We began by asking for the station-master, a big, blunt, businesslike person, who at once averred that he knew Mr. John Dwerrihouse perfectly well, and that there was no director on the line whom he had seen and spoken to so frequently.
"He is not known to have been down the line any time yesterday, for instance?"
The station-master shook his head.
"The East Anglian, sir," said he, "is about the last place where he would dare to show himself. Why, there isn't a station-master, there isn't a guard, there isn't a porter who doesn't know Mr. Dwerrihouse by sight as well as he knows his own face in the looking-glass, or who wouldn't telegraph for the police as soon as he had set eyes on him at any point along the line. Bless you, sir! there's been a standing order out against him ever since the 25th of September last."
"Can you tell me who took the Blackwater tickets of that train?"
"I can, sir. It was the guard, Benjamin Somers."
"And where can I find him?"
"You can find him, sir, by staying here, if you please, till one o'clock. He will be coming through with the up express from Crampton, which stays at Blackwater for ten minutes."
We waited for the up express, beguiling the time as best we could by strolling along the Blackwater road till we came almost to the outskirts of the town, from which the station was distant nearly a couple of miles. By one o'clock we were back again upon the platform and waiting for the train. It came punctually, and I at once recognized the ruddy-faced guard who had gone down with my train the evening before.
"The gentlemen want to ask you something about Mr. Dwerrihouse, Somers," said the station-master, by way of introduction.
The guard flashed a keen glance from my face to Jelf's and back again to mine.
"Mr. John Dwerrihouse, the late director?" said he, interrogatively.

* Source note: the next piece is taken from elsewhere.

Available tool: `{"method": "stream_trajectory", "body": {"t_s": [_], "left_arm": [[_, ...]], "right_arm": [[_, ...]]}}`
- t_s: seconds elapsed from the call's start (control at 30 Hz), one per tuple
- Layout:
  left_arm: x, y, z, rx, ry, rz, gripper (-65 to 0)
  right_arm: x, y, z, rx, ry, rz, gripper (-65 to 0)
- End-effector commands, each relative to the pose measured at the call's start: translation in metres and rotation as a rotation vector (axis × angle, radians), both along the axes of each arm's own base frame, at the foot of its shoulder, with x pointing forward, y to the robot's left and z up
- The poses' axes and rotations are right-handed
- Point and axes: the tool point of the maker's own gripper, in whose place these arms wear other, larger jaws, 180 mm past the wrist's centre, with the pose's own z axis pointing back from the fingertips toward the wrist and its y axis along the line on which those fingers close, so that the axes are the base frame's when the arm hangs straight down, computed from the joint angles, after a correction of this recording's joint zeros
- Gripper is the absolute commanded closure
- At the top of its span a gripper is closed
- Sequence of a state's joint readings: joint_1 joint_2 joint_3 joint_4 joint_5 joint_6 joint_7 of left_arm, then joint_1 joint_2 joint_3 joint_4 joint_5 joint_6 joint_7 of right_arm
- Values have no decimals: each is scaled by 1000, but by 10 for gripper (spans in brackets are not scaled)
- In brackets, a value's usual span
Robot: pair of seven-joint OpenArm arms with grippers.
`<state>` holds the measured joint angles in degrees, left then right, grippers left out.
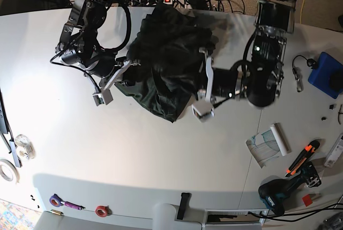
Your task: Layout the t-shirt on the table in an organized manner, then fold the t-shirt properly
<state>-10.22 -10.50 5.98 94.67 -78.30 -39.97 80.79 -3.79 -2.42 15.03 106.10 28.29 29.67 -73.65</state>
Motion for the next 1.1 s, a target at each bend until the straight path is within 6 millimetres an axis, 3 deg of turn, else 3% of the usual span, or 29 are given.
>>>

"The same," replied my friend. "Should you know him if you saw him?"
"Anywhere, sir."
"Do you know if he was in the 4:15 express yesterday afternoon?"
"He was not, sir."
"How can you answer so positively?"
"Because I looked into every carriage and saw every face in that train, and I could take my oath that Mr. Dwerrihouse was not in it. This gentleman was," he added, turning sharply upon me. "I don't know that I ever saw him before in my life, but I remember his face perfectly. You nearly missed taking your seat in time at this station, sir, and you got out at Clayborough."
"Quite true, guard," I replied; "but do you not also remember the face of the gentleman who travelled down in the same carriage with me as far as here?"
"It was my impression, sir, that you travelled down alone," said Somers, with a look of some surprise.
"By no means. I had a fellow-traveller as far as Blackwater, and it was in trying to restore him the cigar-case which he had dropped in the carriage that I so nearly let you go on without me."
"I remember your saying something about a cigar-case, certainly," replied the guard; "but——"
"You asked for my ticket just before we entered the station."
"I did, sir."
"Then you must have seen him. He sat in the corner next the very door to which you came."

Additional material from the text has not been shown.